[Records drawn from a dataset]
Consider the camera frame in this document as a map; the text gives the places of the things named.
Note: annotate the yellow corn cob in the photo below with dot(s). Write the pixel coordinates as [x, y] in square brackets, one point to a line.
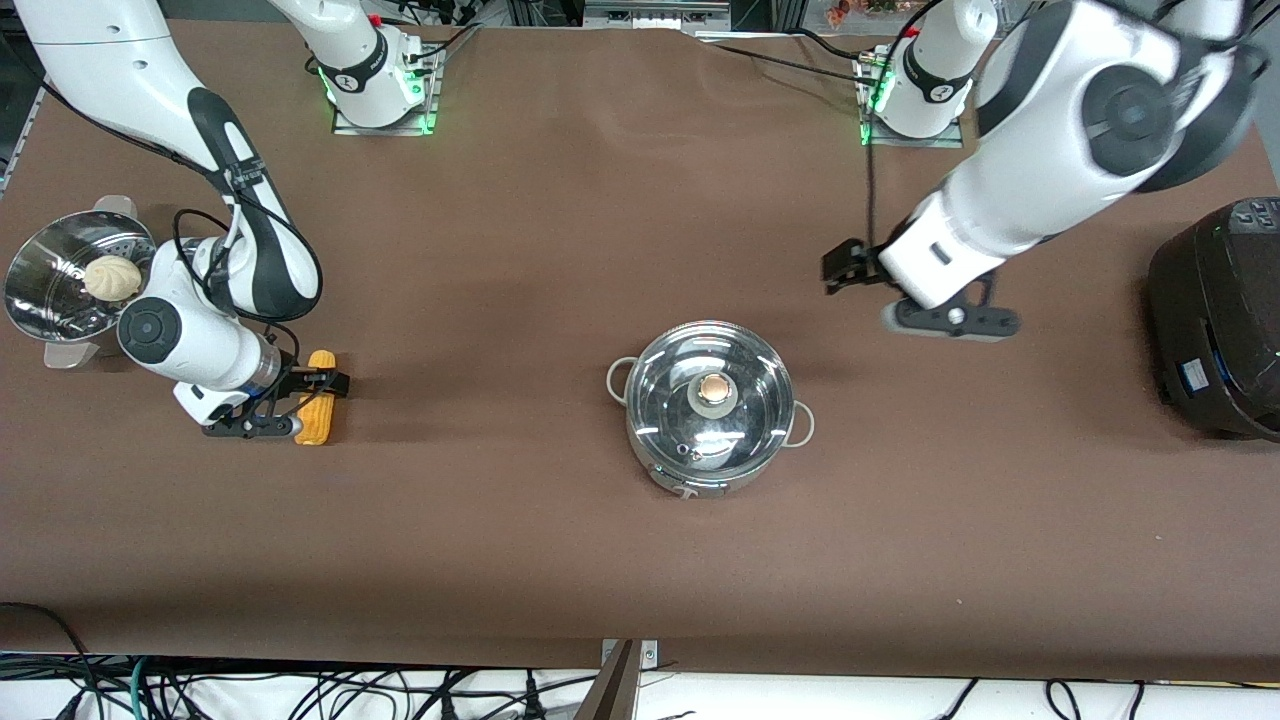
[316, 425]

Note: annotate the glass pot lid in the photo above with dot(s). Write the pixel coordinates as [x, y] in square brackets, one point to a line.
[670, 400]

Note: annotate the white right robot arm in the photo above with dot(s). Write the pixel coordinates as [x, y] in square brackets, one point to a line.
[90, 60]

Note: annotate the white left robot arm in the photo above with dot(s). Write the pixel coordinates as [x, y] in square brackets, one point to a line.
[1050, 120]

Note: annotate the grey pot with steel rim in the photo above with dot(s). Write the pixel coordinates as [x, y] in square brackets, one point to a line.
[690, 489]

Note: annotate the white steamed bun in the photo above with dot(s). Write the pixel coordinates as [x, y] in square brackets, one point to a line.
[112, 280]

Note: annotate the stainless steel steamer basket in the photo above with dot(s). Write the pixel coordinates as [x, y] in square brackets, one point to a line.
[50, 275]

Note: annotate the black rice cooker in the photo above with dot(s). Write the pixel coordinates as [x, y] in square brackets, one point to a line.
[1220, 330]

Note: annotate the grey metal box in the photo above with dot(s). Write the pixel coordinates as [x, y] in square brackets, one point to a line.
[655, 14]

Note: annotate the dark metal bar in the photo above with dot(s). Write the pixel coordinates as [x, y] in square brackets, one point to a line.
[610, 695]

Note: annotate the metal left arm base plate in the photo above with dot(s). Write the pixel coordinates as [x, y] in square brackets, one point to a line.
[900, 140]

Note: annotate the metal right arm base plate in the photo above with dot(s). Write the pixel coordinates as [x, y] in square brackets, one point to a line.
[385, 130]

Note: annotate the silver table bracket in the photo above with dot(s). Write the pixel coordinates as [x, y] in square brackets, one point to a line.
[648, 654]

- [Work instructions]: Transcribe exactly the lines from the one containing "Note: annotate the metal left" through the end of the records, both included, and nothing else.

- [Answer to this problem]:
Note: annotate the metal left arm base plate in the photo above with dot(s). Write the pixel coordinates as [x, y] in square brackets, one point to a line.
[900, 140]

Note: annotate the metal right arm base plate in the photo above with dot(s). Write the pixel coordinates as [x, y] in square brackets, one point to a line.
[385, 130]

Note: annotate the silver table bracket in the photo above with dot(s). Write the pixel coordinates as [x, y] in square brackets, one point to a line.
[648, 654]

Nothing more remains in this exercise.